Step 3: Data-Driven Ownership
Step 3 is not exactly about starting the engine but pledging to start the engine and go some distance. Once a problem has been measured and defined, anyone wishing to solve it must take ownership of at least part of the problem.
For example, if you want to “solve part of the underweight problem”, you might pledge, say, “reduce underweight-ness in children from 37% to 30% in the next five years” or pledge the same goal in some specific part of Sri Lanka (say the Uva Province).
Now, you might have heard plenty of people (often politicians) going around saying things like this. However, the “pledge” is only the first part of Data-Driven Ownership. The second and more important part is “Skin in the game”. Not only should one pledge to solve part of the problem, but must also pledge a significant amount of your own resources and reputation to solving it.
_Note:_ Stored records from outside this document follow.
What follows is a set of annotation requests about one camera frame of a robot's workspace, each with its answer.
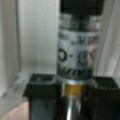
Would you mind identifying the orange-tipped gripper left finger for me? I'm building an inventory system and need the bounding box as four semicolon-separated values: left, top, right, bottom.
24;74;60;120

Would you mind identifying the orange-tipped gripper right finger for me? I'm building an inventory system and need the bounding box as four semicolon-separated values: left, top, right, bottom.
87;76;120;120

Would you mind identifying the black marker pen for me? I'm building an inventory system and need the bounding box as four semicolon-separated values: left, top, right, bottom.
57;0;105;120

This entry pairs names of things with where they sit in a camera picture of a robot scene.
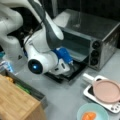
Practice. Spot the teal bowl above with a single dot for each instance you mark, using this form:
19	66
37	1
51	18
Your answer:
92	111

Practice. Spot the white induction cooker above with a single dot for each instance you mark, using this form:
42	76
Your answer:
88	92

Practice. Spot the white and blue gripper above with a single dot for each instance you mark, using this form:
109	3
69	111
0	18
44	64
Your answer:
64	60

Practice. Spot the silver toaster oven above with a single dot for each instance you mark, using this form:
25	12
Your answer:
88	37

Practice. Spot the white pan handle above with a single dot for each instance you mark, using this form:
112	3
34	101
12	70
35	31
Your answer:
86	77

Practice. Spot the wooden drawer cabinet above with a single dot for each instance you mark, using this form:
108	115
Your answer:
15	104

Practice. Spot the open grey drawer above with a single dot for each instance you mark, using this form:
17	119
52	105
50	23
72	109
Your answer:
27	88

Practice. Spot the orange toy carrot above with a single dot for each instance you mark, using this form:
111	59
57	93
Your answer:
89	116

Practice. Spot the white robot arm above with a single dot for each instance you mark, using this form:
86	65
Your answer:
44	50

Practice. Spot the pink pan lid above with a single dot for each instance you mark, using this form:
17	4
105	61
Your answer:
107	91

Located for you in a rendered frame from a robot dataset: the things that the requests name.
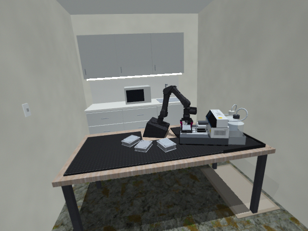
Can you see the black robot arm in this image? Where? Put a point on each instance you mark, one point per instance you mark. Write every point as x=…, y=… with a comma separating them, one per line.
x=185, y=102

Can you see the white well plate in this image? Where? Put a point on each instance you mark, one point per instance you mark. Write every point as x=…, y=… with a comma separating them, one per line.
x=186, y=127
x=130, y=138
x=166, y=141

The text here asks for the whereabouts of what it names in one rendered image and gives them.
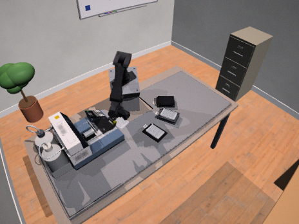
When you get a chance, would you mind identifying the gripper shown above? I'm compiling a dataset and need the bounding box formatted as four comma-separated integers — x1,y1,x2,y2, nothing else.
108,117,117,126

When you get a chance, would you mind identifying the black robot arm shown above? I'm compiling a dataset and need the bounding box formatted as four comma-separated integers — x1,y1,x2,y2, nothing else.
108,51,137,120

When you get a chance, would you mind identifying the white well plate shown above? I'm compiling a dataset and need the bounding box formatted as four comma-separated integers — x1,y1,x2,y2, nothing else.
160,108,177,120
146,124,164,139
116,117,129,130

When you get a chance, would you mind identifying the grey bottle with black cap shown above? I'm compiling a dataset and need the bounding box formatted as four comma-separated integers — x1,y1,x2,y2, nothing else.
35,129,58,152

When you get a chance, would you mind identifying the translucent grey bottle with cap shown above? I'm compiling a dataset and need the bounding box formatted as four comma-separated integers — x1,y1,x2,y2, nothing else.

The “your own” part is very important. A research organization or a politician who pledges the countries (i.e. not their own) resources has no “Skin in the game”.
Step 4: Data-Driven Iteration
Once one has taken ownership of a problem or part of it, the next step is to solve it.
All big problems have small solutions. Obviously, not one small solution, but a large collection of small solutions that meld together to solve the bigger problem. For example, solving Sri Lankas underweightness problem involves solving the problem for each underweight person and, perhaps, for each meal of each underweight person.
Small problems have at least two benefits. Firstly, the cost of failing is disproportionately smaller for small problems. Secondly, it is easier to apply data to solve small problems; whatever the data says is more “Statistically Significant”.
If anyone tells you that big problems need big solutions, they are either politicians or classical economists. Neither has any skin-in-the-game and hence won’t care about failing. Nor does either understand Statistical Significance.
Invariably, the more successful problem solver is not the smarter problem solver but the faster problem solver. The faster one can iterate through a large number of small candidate solutions, the more likely you are to solve the big problem.
This final step is the most important of Data-Driven problem-solving. The problem-solving process is not one monolith but an iterative process.
Concluding Questions
To summarize, if anyone tells you that they are “Data-Driven”, you should ask them the following questions:
- What is the problem you are trying to solve, and what is its data-driven definition?
- What is the extent of the problem, measured in data-driven terms?
- What subset of the problem are you solving? And what is your own skin-in-the-game? (described in data-driven terms, obviously)
- What is the data-driven iterative process that you’ve set up to solve the problem?